I think it’s stupid.
I tell everybody that I wouldn’t wish what I’ve been through on the devil. It’s scary. I see people doing these gatherings at the gas stations and everywhere else. If they had felt what I did, they wouldn’t be so free.
It’s a very scary, hard thing to go through. And you go through it alone. I mean, the nurses come in when they can but they’ve got such little equipment that they try not to come in.
So that means that you’re in this room hoping that you don’t need anything, and when you do, they come in fully gowned and masked up. Obviously they’re just trying to keep themselves safe, but it makes you feel disgusting. You know, like you’re the dirtiest person, even though it’s not your fault.
What have been the highest and lowest points of all of this?
Reuniting with my family is what makes me smile. The weight loss ain’t too bad either!
On the other hand, when you get home, you’re supposed to start back up. You’re supposed to pay your bills, raise your kids. Yet, you’re not allowed to go nowhere. You’re now this plague.
It’s hard to get resources when you’re so alone. I’ve had to stand in food pantry lines being fresh out of the hospital. That was hard.
Have you struggled financially? Is it hard to get the resources you need?
Well, I’m on social security disability. Thankfully, I get that once a month check that can cover written stuff. But it doesn’t allow for extras — like medication that isn’t covered by medicare. I was supposed to take Tylenol for fever. They told me I could just get it over the counter. Well, I’ve been in the hospital for a long time. And I don’t have the extra funds to buy that.
They wanted me to walk with a walker, but medicare doesn’t pay for those kinds of things. There are things you don’t think of too, like a shower chair. Medicare can’t pay for that. If I can’t stand long enough to walk to the other half of the house, standing in the shower just isn’t going to be possible.
There’s other supplies that you just don’t have the money for after a hospital stay like that. Other things that you need, like soaps and shampoos.
I can’t watch daycare kids or work because I’ve been sick. There’s no income coming in. Food pantries give you food. But, they don’t give you toilet paper, laundry soap… those things that you need to live.
How could somebody help COVID-19 victims?
I would make care packages.
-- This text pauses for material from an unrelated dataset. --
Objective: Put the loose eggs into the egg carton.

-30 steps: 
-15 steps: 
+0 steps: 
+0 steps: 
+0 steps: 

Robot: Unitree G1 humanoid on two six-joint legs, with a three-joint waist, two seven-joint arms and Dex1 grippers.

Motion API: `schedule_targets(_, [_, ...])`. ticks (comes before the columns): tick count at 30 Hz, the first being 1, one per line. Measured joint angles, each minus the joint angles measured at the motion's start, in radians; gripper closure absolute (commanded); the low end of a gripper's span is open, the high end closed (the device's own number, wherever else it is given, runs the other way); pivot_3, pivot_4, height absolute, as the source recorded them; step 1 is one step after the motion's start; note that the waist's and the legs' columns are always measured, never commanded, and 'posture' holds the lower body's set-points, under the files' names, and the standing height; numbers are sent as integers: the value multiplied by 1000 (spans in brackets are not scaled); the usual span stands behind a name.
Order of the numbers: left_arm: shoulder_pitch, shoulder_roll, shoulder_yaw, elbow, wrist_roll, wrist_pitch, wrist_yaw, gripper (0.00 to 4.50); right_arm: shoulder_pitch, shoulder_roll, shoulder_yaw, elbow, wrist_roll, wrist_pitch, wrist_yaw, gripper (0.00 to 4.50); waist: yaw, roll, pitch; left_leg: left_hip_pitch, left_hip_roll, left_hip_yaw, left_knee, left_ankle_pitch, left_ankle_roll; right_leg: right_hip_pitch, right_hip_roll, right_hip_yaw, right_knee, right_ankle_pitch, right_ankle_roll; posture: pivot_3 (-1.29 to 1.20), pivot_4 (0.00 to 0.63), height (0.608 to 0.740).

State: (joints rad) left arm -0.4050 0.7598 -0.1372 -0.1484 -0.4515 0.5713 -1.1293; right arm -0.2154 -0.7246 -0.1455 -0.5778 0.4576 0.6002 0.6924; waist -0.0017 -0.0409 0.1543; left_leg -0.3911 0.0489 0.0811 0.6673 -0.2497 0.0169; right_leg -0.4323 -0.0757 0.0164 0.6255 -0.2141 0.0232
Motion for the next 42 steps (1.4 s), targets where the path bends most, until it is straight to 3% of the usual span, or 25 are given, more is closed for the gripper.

I would fill it with things like gatorade or crackers. You don’t think about it, but also stuff like salt for the mouth gargle. Anything that you would use a lot of when sick I would put in a care package and give to somebody else.
Bobbi-Jayne is one of thousands across the country that not only struggles to simply stay alive, but now struggles to keep their families fed, clothed, and housed. Sick and without work, many have already exhausted their options to help themselves.
Below are resources you can use to be a part of the solution for COVID-19 patients like Bobbi-Jayne.
- Donate to help recovering victims through the New York Times’ Relief Campaign, which redistributes money to NGOs across the country.
- Help buy medical supplies. Americares trains healthcare professionals and donates PPE to facilities in need. Right now, they’ll match any donation by doubling it.
- Donate blood and plasma through the Red Cross. Shortages from closed blood drives have crippled the donation system.
- Search for the food bank nearest to you here and donate food or offer to volunteer your time.
- Gather supplies and create care packages for somebody in need, whether to drop off on a porch in your community or ship across the country. See the information above for Bobbi-Jayne’s tips on what to include.
If you’ve been unaffected by this crisis, use your well-being to pay it forward. In 20 years, when your child or grandchild asks what you did during the pandemic, make sure you can give an answer that you’re proud of.